For the string "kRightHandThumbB", state the number of lines in the data that contain it, and nothing else.

[[ PROVIDED DATA, beginning ]]

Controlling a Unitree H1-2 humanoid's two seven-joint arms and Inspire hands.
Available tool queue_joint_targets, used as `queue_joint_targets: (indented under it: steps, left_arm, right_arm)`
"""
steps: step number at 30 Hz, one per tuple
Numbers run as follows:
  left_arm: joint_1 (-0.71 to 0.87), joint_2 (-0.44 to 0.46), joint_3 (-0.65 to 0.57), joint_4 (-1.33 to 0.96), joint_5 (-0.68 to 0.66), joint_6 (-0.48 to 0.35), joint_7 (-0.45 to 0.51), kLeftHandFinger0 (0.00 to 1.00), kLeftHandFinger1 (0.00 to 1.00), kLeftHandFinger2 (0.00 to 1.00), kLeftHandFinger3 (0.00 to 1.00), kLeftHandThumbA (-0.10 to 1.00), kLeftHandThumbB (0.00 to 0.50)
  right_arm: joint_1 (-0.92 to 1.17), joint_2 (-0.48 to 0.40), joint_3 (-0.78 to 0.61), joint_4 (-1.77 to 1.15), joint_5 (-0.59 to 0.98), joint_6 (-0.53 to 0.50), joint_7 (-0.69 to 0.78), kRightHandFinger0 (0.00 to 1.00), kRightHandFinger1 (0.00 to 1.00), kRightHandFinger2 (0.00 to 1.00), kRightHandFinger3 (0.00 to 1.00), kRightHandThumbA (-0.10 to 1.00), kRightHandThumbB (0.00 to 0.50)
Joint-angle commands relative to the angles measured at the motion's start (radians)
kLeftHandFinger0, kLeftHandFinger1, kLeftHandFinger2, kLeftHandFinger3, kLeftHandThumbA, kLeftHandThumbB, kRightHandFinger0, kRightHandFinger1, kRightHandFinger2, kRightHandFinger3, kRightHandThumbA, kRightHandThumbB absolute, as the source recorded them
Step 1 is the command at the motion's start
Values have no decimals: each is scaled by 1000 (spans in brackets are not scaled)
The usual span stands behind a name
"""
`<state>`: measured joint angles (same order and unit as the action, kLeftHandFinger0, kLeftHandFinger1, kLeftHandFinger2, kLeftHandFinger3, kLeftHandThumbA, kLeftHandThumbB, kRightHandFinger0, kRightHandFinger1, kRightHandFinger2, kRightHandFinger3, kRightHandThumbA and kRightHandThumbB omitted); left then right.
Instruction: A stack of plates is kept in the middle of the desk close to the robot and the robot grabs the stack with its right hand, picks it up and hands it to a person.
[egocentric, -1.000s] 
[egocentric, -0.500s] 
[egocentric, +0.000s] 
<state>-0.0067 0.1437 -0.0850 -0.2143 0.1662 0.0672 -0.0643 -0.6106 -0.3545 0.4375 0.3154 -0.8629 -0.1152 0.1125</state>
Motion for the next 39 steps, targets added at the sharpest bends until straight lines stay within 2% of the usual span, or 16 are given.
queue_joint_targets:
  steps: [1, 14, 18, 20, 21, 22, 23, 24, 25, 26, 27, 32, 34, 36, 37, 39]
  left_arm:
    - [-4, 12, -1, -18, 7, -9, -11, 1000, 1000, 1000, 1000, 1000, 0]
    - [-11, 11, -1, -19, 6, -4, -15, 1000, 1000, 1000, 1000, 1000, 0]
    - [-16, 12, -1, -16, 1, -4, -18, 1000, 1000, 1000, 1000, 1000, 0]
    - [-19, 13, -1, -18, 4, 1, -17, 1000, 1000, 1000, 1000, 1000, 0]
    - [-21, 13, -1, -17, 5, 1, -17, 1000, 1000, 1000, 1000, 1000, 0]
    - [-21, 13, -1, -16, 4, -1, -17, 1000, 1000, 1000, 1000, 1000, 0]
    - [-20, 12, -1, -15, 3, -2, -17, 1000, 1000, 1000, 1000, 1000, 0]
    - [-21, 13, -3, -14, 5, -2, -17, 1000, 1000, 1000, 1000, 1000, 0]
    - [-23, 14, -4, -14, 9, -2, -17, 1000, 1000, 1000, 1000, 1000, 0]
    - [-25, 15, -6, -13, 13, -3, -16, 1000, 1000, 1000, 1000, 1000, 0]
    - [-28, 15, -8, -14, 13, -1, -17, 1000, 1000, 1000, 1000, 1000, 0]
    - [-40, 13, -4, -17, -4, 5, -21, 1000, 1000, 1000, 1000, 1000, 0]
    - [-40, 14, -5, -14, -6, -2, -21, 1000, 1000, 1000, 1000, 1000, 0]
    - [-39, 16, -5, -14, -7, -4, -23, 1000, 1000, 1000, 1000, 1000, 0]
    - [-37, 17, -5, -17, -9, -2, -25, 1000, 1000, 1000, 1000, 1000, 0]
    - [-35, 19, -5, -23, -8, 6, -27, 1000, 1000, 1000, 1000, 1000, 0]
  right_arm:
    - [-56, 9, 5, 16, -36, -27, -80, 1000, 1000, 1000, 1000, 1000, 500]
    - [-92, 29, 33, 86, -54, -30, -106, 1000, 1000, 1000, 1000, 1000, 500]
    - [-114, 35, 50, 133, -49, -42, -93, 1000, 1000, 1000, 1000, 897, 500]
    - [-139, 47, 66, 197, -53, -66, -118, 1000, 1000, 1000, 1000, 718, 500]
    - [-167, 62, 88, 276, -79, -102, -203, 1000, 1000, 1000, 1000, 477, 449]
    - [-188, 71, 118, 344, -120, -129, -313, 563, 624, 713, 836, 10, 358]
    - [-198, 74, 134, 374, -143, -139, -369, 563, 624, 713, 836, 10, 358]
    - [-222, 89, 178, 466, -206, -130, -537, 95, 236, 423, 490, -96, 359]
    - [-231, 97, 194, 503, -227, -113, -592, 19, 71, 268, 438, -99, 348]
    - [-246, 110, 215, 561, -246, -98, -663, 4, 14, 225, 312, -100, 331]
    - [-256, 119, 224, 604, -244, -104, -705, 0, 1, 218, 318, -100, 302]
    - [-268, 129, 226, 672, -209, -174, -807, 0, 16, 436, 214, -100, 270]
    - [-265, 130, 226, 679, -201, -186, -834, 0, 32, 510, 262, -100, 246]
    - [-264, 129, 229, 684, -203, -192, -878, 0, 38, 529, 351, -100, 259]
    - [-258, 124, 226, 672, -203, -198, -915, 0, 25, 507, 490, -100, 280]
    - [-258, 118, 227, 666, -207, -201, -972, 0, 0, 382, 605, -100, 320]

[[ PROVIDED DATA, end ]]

◆ RESPONSE BELOW ◆
3